- What is expected
Copy each line of the data below exactly, leaving out pictures.

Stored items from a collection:
BEGIN

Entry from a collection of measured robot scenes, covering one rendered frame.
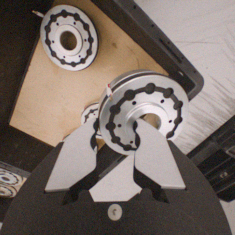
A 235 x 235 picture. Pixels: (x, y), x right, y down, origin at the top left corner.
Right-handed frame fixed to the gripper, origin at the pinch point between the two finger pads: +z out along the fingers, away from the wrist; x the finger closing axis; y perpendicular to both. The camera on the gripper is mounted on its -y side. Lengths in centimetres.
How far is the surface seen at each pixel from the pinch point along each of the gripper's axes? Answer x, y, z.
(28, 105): -22.9, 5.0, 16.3
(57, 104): -15.0, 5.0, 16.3
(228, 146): 71, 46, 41
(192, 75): 11.4, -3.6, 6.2
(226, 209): 191, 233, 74
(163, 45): 6.9, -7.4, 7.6
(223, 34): 32.3, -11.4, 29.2
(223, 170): 95, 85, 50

END

- Result of this exercise
Entry from a collection of measured robot scenes, covering one rendered frame.
A 235 x 235 picture. Pixels: (x, y), x right, y down, origin at the top left corner.
Right-handed frame fixed to the gripper, origin at the pinch point between the two finger pads: +z out along the fingers, away from the wrist; x the finger closing axis; y perpendicular to both. The camera on the gripper is mounted on its -y side. Lengths in centimetres.
How far is the surface seen at each pixel from the pinch point along each of the gripper's axes? Answer x, y, z.
(28, 105): -22.9, 5.0, 16.3
(57, 104): -15.0, 5.0, 16.3
(228, 146): 71, 46, 41
(192, 75): 11.4, -3.6, 6.2
(226, 209): 191, 233, 74
(163, 45): 6.9, -7.4, 7.6
(223, 34): 32.3, -11.4, 29.2
(223, 170): 95, 85, 50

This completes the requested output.